*TASK PROMPT:*
Write again exactly the lines in the listing below, starting at the line with "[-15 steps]" and ending at the line with "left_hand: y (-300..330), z", both included. Pictures are not copied.
____
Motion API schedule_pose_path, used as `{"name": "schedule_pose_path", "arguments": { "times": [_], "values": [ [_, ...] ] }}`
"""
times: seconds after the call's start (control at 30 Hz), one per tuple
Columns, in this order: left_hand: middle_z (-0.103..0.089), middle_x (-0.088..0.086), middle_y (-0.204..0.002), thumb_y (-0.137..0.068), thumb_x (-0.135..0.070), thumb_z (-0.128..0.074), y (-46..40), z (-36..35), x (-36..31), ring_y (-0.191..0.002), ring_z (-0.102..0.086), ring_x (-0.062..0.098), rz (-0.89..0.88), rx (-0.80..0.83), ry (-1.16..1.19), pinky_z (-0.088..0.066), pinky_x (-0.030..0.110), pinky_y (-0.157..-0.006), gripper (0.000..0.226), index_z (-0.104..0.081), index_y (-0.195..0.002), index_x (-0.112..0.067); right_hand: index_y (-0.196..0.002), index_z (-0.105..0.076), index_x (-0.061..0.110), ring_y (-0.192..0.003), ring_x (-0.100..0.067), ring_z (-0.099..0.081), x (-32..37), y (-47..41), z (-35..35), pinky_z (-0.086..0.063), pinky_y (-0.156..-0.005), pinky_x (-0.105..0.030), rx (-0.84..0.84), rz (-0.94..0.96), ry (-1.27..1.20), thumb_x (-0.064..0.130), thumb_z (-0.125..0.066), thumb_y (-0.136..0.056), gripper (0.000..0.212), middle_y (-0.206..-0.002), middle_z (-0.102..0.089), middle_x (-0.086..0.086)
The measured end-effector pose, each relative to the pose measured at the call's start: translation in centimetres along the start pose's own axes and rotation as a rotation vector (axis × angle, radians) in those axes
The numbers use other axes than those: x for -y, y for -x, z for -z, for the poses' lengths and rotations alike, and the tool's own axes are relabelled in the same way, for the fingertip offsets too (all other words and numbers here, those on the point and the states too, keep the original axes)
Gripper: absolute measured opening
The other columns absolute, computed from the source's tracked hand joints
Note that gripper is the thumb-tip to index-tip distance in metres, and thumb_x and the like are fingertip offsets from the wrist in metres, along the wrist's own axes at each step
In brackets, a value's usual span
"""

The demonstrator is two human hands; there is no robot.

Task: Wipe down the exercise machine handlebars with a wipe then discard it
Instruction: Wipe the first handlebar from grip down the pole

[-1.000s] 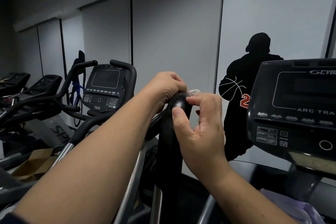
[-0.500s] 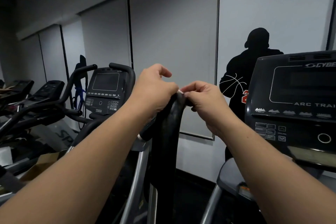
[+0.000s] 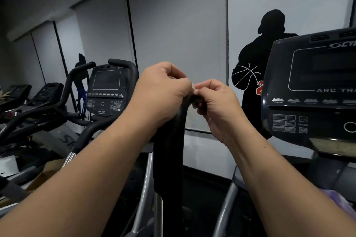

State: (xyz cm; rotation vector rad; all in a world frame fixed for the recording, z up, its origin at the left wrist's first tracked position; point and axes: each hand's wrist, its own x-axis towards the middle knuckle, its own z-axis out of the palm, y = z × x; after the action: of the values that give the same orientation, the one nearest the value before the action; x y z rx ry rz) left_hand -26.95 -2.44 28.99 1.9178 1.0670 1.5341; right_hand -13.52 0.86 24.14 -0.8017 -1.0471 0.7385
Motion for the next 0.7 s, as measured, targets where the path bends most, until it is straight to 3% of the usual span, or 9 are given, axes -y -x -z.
{"name": "schedule_pose_path", "arguments": {
  "times": [0.13, 0.23, 0.33, 0.7],
  "values": [
    [-0.076, 0.002, -0.074, -0.075, -0.012, -0.073, 0.0, 0.0, 0.3, -0.065, -0.068, 0.016, 0.001, -0.01, 0.016, -0.06, 0.038, -0.071, 0.008, -0.074, -0.081, -0.016, -0.073, -0.06, 0.016, -0.054, -0.016, -0.043, -0.7, 0.4, 0.2, -0.031, -0.048, -0.024, -0.028, -0.028, 0.05, -0.001, -0.055, -0.083, 0.02, -0.07, -0.063, -0.015],
    [-0.074, 0.001, -0.069, -0.079, -0.008, -0.071, 0.0, -0.1, 0.4, -0.057, -0.063, 0.01, 0.001, -0.016, 0.014, -0.058, 0.03, -0.059, 0.007, -0.075, -0.08, -0.014, -0.076, -0.06, 0.015, -0.056, -0.016, -0.045, -0.9, 0.6, 0.2, -0.033, -0.047, -0.021, -0.042, 0.008, 0.039, -0.004, -0.055, -0.083, 0.021, -0.073, -0.062, -0.016],
    [-0.071, -0.002, -0.062, -0.079, -0.008, -0.072, 0.0, -0.2, 0.4, -0.051, -0.061, 0.009, 0.011, -0.014, 0.036, -0.053, 0.022, -0.051, 0.005, -0.074, -0.08, -0.011, -0.079, -0.061, 0.015, -0.049, -0.01, -0.049, -1.3, 1.1, -0.2, -0.034, -0.045, -0.017, -0.038, 0.053, 0.054, -0.008, -0.053, -0.084, 0.025, -0.064, -0.064, -0.008],
    [-0.073, 0.001, -0.069, -0.08, -0.011, -0.07, -0.1, -0.2, 0.6, -0.056, -0.061, 0.01, 0.007, -0.034, 0.032, -0.054, 0.025, -0.058, 0.006, -0.075, -0.079, -0.014, -0.077, -0.052, 0.013, -0.046, -0.013, -0.047, -3.3, 1.9, -0.9, -0.041, -0.049, -0.028, -0.082, -0.052, -0.073, -0.007, -0.058, -0.087, 0.024, -0.056, -0.056, 0.001]
  ]
}}
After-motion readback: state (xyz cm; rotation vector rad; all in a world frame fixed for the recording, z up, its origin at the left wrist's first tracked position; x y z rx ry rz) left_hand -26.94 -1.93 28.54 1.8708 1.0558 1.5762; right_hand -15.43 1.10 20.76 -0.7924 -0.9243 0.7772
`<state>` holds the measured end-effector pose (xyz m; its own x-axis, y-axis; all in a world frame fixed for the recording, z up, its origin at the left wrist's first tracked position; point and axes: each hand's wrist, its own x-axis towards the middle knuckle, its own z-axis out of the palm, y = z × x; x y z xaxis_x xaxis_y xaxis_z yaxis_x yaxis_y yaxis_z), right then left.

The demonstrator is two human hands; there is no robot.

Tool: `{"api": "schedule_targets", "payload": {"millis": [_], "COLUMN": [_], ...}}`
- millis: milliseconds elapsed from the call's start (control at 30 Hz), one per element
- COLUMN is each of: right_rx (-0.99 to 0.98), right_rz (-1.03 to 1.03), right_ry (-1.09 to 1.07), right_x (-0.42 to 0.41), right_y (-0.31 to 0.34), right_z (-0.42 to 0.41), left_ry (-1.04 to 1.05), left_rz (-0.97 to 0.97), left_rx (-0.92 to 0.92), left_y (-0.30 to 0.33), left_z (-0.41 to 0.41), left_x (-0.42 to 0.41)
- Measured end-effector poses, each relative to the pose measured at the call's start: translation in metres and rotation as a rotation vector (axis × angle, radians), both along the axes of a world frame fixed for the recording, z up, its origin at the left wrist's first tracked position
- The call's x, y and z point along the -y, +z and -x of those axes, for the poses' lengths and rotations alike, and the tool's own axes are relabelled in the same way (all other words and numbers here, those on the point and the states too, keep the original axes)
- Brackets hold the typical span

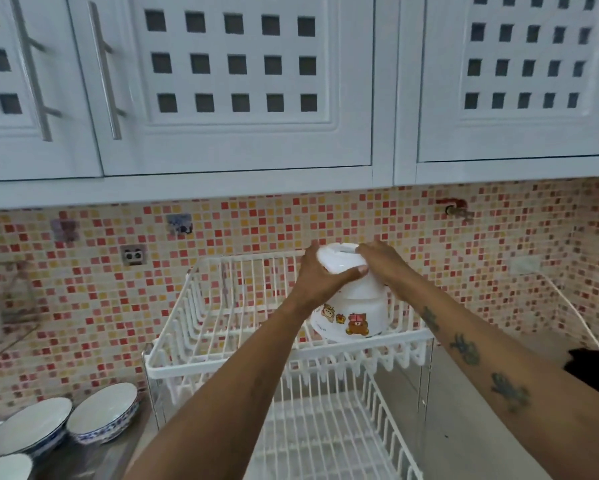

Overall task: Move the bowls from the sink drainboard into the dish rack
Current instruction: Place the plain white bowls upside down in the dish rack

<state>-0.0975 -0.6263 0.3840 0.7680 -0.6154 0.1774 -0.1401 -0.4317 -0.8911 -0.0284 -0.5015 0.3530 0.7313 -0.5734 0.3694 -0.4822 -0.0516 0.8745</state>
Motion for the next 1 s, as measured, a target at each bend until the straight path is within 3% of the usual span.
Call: {"api": "schedule_targets", "payload": {"millis": [267, 833, 1000], "right_rx": [-0.002, -0.042, -0.119], "right_rz": [-0.028, -0.024, 0.098], "right_ry": [0.055, 0.086, 0.092], "right_x": [0.006, 0.011, 0.010], "right_y": [-0.022, -0.033, -0.037], "right_z": [0.003, 0.005, 0.001], "left_ry": [0.007, 0.073, 0.066], "left_rz": [-0.082, -0.177, -0.199], "left_rx": [-0.307, -0.399, -0.395], "left_y": [-0.011, -0.019, -0.020], "left_z": [0.000, -0.009, -0.009], "left_x": [0.009, 0.014, 0.013]}}
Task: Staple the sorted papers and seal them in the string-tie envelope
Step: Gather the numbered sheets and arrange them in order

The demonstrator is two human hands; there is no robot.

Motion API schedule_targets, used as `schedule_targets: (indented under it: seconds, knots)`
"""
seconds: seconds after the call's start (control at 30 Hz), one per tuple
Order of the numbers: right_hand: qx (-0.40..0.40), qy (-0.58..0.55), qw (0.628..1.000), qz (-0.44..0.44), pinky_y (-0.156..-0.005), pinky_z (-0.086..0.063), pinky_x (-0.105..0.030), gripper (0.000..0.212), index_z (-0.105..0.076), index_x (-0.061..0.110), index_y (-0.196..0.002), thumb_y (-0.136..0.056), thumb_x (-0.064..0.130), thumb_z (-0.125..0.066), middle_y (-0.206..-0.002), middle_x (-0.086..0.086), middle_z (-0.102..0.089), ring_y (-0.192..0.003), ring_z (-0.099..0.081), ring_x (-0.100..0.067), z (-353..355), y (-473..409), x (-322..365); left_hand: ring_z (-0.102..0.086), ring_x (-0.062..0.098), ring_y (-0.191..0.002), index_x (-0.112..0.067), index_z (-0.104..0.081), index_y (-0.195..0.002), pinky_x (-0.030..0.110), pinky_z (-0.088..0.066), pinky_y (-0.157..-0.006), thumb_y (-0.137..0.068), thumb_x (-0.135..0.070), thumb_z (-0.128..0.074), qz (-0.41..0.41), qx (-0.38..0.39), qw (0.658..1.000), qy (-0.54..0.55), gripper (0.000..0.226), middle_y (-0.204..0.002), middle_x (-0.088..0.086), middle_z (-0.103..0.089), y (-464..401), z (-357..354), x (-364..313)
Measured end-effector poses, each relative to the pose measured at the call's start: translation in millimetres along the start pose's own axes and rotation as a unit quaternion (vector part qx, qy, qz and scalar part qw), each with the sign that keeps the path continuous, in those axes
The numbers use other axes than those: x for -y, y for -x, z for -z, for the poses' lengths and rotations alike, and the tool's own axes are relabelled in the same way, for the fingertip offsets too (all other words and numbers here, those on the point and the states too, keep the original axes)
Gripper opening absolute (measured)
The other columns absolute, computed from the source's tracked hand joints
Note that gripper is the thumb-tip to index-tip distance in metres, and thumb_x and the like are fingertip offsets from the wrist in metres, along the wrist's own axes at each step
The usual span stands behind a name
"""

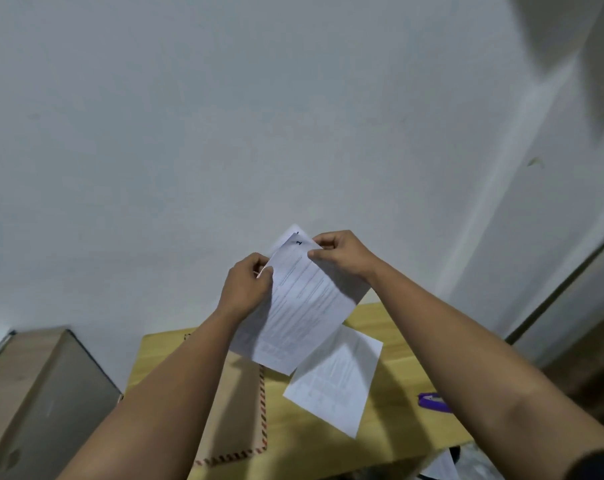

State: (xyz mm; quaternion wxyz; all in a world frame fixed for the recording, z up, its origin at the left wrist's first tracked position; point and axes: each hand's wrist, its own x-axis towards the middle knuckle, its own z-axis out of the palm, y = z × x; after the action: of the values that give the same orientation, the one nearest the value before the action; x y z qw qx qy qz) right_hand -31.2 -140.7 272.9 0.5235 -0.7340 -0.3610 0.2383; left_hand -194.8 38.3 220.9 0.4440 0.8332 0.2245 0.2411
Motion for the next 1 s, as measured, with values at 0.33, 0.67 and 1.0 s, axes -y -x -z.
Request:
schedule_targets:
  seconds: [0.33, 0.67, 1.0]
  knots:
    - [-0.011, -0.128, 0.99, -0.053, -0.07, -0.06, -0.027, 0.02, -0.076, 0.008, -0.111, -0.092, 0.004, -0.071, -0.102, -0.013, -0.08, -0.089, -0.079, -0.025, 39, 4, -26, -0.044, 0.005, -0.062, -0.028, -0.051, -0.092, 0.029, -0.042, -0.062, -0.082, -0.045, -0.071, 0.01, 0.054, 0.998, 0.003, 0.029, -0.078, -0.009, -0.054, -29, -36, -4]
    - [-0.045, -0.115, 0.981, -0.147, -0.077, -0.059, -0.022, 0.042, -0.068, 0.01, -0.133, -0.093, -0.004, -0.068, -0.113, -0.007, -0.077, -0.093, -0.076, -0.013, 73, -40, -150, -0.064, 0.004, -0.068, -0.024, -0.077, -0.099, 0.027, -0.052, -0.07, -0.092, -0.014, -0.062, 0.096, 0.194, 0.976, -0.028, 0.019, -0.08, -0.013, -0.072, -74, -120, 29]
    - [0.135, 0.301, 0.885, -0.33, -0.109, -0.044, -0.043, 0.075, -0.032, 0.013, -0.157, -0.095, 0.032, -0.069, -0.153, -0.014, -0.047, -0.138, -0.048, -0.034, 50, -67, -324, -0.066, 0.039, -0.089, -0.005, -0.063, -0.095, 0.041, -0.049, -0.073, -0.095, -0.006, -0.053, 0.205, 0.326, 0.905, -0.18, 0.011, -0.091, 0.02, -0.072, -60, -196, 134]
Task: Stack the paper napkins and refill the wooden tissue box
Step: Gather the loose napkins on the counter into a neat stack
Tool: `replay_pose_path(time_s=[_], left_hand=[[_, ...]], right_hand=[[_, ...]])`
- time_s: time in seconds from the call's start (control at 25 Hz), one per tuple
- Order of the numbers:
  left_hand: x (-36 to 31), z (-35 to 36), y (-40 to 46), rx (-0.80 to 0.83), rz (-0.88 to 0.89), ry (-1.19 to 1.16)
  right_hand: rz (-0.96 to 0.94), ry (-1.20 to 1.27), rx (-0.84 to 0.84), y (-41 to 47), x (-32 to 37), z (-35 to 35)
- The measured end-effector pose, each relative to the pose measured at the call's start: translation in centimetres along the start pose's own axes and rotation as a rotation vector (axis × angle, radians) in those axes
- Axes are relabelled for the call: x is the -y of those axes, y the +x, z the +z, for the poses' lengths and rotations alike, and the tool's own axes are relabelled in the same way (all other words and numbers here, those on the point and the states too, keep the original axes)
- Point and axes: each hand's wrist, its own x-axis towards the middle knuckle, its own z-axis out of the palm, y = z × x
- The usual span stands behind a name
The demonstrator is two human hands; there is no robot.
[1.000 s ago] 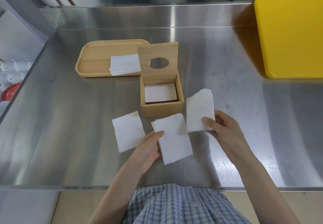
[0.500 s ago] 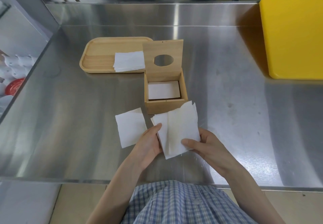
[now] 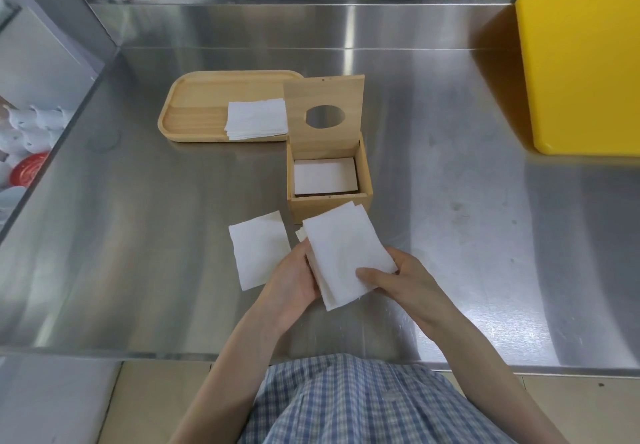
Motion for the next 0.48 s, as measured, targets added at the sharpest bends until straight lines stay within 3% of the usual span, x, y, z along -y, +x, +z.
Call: replay_pose_path(time_s=[0.48], left_hand=[[-0.6,0.6,-0.3,-0.027,0.036,0.012]], right_hand=[[-0.032,-0.210,-0.008,-0.3,0.0,0.3]])
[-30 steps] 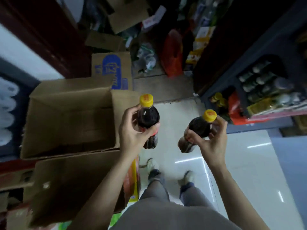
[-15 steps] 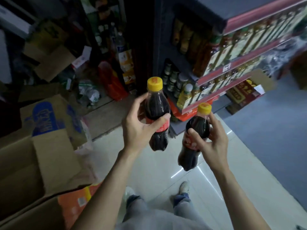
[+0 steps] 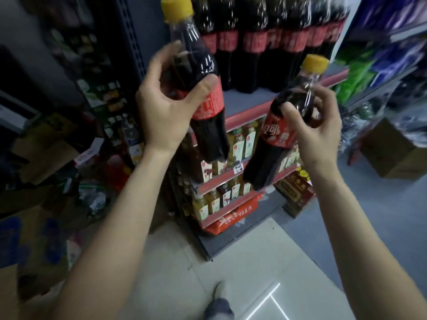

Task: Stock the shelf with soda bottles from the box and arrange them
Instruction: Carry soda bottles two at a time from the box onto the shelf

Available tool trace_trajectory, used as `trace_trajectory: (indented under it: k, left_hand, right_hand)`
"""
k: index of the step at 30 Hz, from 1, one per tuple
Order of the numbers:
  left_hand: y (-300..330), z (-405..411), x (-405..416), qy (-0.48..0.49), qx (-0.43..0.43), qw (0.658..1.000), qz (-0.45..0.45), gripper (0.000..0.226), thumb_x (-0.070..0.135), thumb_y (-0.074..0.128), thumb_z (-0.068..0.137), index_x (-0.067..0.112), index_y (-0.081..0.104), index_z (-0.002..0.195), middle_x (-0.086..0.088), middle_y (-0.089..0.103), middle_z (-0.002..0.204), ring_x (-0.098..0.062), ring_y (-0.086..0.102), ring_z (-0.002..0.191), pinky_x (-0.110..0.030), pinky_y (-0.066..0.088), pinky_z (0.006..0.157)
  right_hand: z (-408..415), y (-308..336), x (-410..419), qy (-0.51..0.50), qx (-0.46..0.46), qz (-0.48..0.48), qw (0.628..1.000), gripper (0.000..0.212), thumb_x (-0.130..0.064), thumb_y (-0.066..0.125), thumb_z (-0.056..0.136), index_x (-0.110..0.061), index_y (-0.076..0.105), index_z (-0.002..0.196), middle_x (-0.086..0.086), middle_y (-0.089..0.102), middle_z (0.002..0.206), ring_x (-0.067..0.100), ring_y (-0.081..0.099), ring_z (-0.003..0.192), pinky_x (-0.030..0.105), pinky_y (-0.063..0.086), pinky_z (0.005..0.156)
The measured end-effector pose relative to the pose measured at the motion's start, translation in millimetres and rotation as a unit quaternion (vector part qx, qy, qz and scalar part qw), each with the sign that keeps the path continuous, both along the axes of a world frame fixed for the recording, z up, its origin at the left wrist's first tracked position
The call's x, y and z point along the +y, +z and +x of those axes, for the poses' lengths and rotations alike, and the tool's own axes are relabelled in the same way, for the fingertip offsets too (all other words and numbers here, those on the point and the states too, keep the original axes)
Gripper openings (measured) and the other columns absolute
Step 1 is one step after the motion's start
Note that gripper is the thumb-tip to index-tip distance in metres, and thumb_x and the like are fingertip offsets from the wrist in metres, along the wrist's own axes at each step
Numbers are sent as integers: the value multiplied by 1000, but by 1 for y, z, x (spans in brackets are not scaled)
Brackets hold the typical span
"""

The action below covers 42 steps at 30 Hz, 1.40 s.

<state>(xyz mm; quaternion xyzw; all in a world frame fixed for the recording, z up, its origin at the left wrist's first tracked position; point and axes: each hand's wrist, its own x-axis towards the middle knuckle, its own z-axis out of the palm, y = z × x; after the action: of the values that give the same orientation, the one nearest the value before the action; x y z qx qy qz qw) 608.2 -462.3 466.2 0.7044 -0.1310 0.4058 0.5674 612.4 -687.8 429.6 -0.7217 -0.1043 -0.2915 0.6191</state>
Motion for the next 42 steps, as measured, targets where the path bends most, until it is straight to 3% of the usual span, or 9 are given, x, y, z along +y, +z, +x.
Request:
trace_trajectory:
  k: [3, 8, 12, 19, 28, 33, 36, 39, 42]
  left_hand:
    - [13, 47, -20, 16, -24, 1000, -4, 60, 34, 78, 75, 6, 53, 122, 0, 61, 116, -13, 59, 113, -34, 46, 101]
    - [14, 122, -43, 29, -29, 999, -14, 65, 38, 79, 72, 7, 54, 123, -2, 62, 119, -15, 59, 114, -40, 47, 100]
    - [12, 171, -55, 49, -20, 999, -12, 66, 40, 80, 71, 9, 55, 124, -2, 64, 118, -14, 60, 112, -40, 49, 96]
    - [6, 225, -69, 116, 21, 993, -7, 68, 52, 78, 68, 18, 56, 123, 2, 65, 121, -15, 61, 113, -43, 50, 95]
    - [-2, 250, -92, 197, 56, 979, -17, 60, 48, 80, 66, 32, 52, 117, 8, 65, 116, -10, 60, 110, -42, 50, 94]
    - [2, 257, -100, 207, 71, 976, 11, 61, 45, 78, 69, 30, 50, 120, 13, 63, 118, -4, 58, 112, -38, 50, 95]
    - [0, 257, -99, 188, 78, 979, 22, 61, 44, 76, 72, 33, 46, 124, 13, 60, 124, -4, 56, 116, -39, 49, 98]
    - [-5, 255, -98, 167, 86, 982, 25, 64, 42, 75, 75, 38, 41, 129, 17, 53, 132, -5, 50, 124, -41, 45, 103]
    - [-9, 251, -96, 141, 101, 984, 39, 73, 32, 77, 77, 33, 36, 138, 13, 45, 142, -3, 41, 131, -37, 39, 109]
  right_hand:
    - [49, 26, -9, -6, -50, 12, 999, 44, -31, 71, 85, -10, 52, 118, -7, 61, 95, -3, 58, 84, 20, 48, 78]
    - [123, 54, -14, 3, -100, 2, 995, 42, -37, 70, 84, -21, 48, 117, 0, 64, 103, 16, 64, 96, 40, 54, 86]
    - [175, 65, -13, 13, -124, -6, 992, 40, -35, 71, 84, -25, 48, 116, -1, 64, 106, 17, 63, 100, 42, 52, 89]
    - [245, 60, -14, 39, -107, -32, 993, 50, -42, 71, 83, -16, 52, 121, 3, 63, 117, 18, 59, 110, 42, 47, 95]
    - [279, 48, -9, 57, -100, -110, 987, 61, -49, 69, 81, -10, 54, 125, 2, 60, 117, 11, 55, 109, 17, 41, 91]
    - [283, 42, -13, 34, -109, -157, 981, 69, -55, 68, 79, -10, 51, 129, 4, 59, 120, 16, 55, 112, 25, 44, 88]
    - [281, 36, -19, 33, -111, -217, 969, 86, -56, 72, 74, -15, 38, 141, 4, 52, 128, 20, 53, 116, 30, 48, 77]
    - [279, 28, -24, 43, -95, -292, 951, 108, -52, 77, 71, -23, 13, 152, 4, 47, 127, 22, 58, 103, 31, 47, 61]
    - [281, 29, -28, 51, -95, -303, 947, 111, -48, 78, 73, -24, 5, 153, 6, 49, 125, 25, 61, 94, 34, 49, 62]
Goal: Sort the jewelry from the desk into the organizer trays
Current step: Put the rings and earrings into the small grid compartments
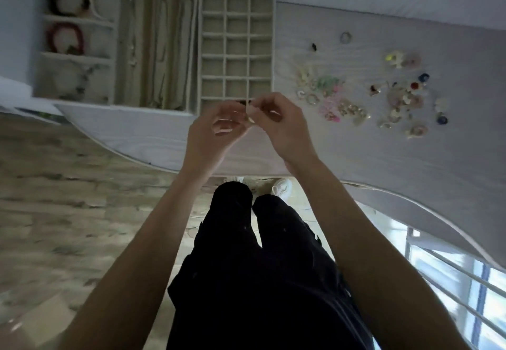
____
*RESULT:*
[-15 steps] 
[+0 steps] 

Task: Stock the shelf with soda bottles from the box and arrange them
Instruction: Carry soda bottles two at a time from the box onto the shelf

Available tool trace_trajectory, used as `trace_trajectory: (indented under it: k, left_hand, right_hand)`
"""
k: index of the step at 30 Hz, from 1, one per tuple
Order of the numbers:
  left_hand: y (-300..330), z (-405..411), x (-405..416), qy (-0.48..0.49), qx (-0.43..0.43), qw (0.658..1.000), qz (-0.45..0.45), gripper (0.000..0.226), thumb_x (-0.070..0.135), thumb_y (-0.074..0.128), thumb_z (-0.068..0.137), index_x (-0.067..0.112), index_y (-0.081..0.104), index_z (-0.002..0.195), middle_x (-0.086..0.088), middle_y (-0.089..0.103), middle_z (-0.002..0.204), ring_x (-0.098..0.062), ring_y (-0.086..0.102), ring_z (-0.002..0.191), pinky_x (-0.110..0.030), pinky_y (-0.066..0.088), pinky_z (0.006..0.157)

No more output will be given.